The insights produced by intelligent GRC solutions create benefits well beyond efficient compliance and security programs:

  • Changes in regulatory mandates can be readily absorbed, and new disclosure requirements met with speed and agility.
  • Mergers and acquisitions are much less disruptive and more profitable when risk profiles can be accurately assessed and legacy assets can be folded into a flexible GRC framework that scales easily.
  • It becomes possible to respond proactively to market changes and pending reforms. 

All of these benefits translate into substantial competitive advantage over institutions still mired in chaos, spending too many resources reacting to compliance and security meltdowns and playing catch-up with new developments. 
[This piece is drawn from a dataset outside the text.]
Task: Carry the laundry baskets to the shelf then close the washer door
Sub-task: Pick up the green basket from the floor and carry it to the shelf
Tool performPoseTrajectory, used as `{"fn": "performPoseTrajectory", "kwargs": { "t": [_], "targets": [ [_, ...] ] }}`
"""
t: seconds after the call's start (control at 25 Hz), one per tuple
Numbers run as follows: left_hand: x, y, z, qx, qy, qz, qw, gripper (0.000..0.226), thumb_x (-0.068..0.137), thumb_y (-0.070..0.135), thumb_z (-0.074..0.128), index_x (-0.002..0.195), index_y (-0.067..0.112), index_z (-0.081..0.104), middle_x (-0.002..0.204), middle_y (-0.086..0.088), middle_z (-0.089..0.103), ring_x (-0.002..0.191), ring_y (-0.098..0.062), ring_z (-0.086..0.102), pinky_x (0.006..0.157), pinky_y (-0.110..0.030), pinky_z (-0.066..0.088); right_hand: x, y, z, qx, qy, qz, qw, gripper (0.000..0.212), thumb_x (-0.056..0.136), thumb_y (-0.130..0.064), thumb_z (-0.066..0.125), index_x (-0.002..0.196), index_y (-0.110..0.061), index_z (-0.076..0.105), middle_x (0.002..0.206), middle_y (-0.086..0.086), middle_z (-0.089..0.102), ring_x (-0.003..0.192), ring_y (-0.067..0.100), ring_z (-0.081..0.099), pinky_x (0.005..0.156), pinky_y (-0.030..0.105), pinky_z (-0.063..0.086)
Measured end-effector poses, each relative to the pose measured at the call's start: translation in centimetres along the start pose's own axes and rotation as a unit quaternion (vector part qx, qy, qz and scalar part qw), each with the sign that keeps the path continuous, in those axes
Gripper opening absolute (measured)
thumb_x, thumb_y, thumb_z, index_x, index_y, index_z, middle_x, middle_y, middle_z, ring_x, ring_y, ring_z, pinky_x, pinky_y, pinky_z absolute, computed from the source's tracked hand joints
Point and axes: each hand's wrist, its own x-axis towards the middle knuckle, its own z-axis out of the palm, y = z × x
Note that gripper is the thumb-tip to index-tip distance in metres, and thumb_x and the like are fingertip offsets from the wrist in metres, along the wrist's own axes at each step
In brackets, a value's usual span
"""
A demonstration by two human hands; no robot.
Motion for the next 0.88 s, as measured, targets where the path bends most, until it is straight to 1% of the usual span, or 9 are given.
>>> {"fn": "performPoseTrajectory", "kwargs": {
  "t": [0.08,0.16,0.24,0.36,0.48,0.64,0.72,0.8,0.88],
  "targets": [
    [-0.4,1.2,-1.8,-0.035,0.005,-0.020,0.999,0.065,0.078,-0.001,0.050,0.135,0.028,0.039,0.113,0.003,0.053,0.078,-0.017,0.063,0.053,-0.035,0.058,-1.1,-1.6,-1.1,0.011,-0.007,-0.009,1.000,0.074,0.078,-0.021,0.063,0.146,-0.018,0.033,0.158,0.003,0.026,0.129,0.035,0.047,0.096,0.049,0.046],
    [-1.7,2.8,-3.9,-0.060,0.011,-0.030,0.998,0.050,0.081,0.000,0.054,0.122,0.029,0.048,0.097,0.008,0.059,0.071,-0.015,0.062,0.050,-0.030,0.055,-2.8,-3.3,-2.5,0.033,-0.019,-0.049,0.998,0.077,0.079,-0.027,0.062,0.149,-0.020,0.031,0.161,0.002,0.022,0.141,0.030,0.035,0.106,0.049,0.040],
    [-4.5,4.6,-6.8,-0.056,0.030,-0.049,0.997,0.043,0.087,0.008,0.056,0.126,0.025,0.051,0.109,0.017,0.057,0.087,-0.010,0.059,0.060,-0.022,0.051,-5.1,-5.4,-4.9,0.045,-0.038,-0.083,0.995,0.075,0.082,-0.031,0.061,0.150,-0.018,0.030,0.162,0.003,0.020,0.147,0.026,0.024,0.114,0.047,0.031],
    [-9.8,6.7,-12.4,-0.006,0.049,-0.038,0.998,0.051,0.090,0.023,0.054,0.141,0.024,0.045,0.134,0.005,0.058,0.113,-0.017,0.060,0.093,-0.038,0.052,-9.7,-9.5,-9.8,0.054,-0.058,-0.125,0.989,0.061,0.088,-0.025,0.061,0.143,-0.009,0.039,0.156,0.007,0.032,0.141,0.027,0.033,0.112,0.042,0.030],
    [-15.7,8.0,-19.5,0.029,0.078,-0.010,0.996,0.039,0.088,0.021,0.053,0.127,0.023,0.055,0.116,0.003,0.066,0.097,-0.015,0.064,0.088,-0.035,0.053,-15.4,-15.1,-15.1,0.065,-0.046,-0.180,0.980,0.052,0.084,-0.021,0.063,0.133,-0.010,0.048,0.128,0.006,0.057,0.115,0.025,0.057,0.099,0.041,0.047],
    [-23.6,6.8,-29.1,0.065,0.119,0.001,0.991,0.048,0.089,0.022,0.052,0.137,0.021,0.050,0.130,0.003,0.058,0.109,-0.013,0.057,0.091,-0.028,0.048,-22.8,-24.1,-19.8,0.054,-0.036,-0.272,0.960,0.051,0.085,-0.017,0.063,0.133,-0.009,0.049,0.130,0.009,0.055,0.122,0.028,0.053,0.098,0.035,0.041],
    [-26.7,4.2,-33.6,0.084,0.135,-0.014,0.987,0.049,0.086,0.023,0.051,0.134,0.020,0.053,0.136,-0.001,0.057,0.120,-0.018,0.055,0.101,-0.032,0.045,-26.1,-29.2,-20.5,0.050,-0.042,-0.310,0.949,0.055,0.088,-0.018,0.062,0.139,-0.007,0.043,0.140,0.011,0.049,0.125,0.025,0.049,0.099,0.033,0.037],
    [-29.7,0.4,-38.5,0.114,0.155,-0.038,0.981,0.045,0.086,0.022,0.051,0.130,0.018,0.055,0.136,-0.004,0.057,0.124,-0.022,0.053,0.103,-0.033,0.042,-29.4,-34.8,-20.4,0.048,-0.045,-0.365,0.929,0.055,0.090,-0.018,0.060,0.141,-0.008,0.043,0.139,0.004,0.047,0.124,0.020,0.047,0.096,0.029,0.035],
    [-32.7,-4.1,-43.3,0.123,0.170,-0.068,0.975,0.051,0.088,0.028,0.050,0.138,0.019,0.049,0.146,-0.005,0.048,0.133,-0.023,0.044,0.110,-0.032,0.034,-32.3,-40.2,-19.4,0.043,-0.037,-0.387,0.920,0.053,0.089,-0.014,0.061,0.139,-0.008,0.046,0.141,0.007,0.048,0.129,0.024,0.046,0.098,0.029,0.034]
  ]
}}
The financial services market moves fast. New financial services technology entrants (online banks, virtual currency, mobile payments, non-traditional lenders) continue to disrupt the established modes of business. International events cause global ripple effects. New regulations and standards are always on the horizon. Building resilience and adaptability into an organization’s core systems and processes engenders sustainable success and the means to overcome constant change and challenge. 

Sam Abadir is the director of product management at LockPath, a leading provider of governance, risk management and compliance (GRC) solutions. He has over 20 years’ experience helping companies realize value through improving processes, identifying performance metrics and understanding risk. Early in his career, he worked with financial institutions and manufacturing companies, helping them understand how risk management could be a competitive advantage. As a senior manager at Deloitte, he broadened his experience, focusing on Global 2000 companies.